>>>>
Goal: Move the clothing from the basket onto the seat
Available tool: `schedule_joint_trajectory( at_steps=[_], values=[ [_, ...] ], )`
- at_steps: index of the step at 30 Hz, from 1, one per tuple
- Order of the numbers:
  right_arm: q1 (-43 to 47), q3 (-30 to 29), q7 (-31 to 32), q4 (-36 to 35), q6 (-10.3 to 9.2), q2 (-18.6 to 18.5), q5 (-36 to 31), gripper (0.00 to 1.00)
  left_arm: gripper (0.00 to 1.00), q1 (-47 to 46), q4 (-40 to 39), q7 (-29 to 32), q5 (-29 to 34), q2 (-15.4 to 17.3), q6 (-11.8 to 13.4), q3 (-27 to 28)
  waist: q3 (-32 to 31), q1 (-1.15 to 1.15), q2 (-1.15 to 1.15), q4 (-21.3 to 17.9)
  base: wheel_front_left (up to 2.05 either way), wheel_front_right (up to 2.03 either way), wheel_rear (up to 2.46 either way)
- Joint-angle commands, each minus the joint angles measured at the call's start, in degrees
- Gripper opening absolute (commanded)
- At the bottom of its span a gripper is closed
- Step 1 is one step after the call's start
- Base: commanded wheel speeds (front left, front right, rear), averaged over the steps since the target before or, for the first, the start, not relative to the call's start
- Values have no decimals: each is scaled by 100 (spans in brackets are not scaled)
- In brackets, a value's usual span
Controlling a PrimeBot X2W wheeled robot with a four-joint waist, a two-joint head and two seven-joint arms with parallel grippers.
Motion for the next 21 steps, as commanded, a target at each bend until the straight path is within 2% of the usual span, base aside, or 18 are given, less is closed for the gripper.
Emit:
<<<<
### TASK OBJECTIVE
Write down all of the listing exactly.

### SOLUTION BELOW
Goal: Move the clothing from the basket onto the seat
Available tool: `schedule_joint_trajectory( at_steps=[_], values=[ [_, ...] ], )`
- at_steps: index of the step at 30 Hz, from 1, one per tuple
- Order of the numbers:
  right_arm: q1 (-43 to 47), q3 (-30 to 29), q7 (-31 to 32), q4 (-36 to 35), q6 (-10.3 to 9.2), q2 (-18.6 to 18.5), q5 (-36 to 31), gripper (0.00 to 1.00)
  left_arm: gripper (0.00 to 1.00), q1 (-47 to 46), q4 (-40 to 39), q7 (-29 to 32), q5 (-29 to 34), q2 (-15.4 to 17.3), q6 (-11.8 to 13.4), q3 (-27 to 28)
  waist: q3 (-32 to 31), q1 (-1.15 to 1.15), q2 (-1.15 to 1.15), q4 (-21.3 to 17.9)
  base: wheel_front_left (up to 2.05 either way), wheel_front_right (up to 2.03 either way), wheel_rear (up to 2.46 either way)
- Joint-angle commands, each minus the joint angles measured at the call's start, in degrees
- Gripper opening absolute (commanded)
- At the bottom of its span a gripper is closed
- Step 1 is one step after the call's start
- Base: commanded wheel speeds (front left, front right, rear), averaged over the steps since the target before or, for the first, the start, not relative to the call's start
- Values have no decimals: each is scaled by 100 (spans in brackets are not scaled)
- In brackets, a value's usual span
Controlling a PrimeBot X2W wheeled robot with a four-joint waist, a two-joint head and two seven-joint arms with parallel grippers.
Motion for the next 21 steps, as commanded, a target at each bend until the straight path is within 2% of the usual span, base aside, or 18 are given, less is closed for the gripper.
Emit:

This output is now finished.